• Assignment
Please transcribe only the lines from the one holding "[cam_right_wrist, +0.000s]" through the final line of the data, both included, with no pictures.
• • •
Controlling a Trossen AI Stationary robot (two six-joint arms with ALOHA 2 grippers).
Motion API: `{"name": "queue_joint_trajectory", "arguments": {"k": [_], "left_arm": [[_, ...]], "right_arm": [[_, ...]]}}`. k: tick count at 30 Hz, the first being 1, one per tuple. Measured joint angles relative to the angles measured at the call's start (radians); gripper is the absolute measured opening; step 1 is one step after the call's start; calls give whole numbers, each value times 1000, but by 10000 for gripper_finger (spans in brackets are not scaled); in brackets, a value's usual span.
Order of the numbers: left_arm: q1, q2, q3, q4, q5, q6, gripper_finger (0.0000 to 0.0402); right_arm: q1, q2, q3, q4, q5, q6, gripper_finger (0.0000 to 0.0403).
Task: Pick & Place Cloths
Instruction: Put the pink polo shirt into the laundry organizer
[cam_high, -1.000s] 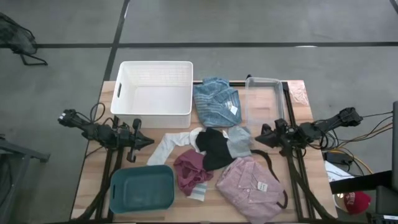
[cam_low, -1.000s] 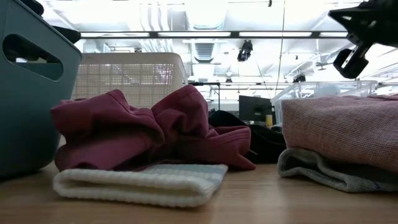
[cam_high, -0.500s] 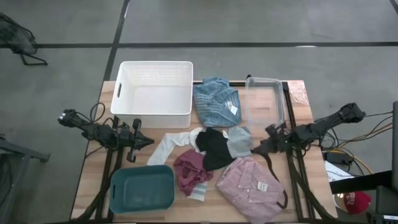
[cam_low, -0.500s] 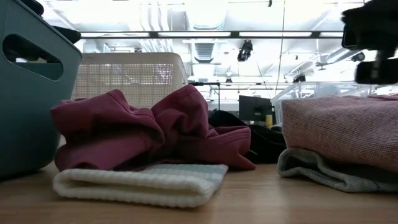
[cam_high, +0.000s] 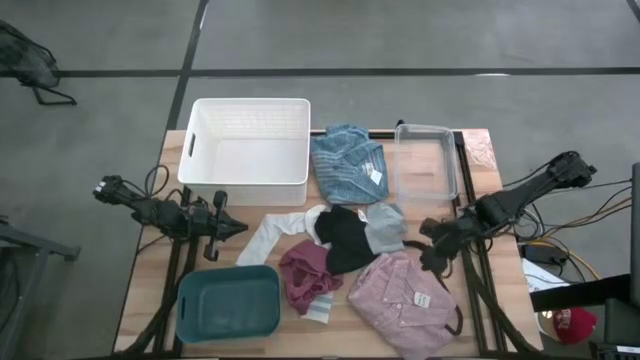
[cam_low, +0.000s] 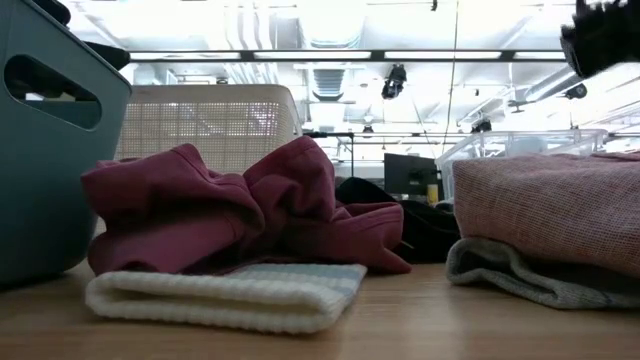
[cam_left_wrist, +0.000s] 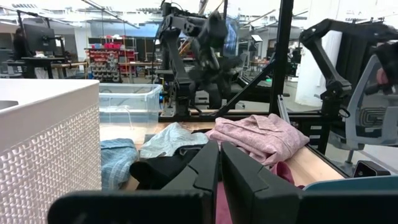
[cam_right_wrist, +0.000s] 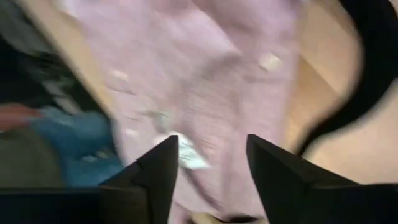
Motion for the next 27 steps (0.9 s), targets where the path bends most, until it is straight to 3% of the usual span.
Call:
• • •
• Response to the task
[cam_right_wrist, +0.000s] 
Motion for the next 27 steps (0.9 s), targets where the path bends most, until it is straight to 3% of the usual span.
Call:

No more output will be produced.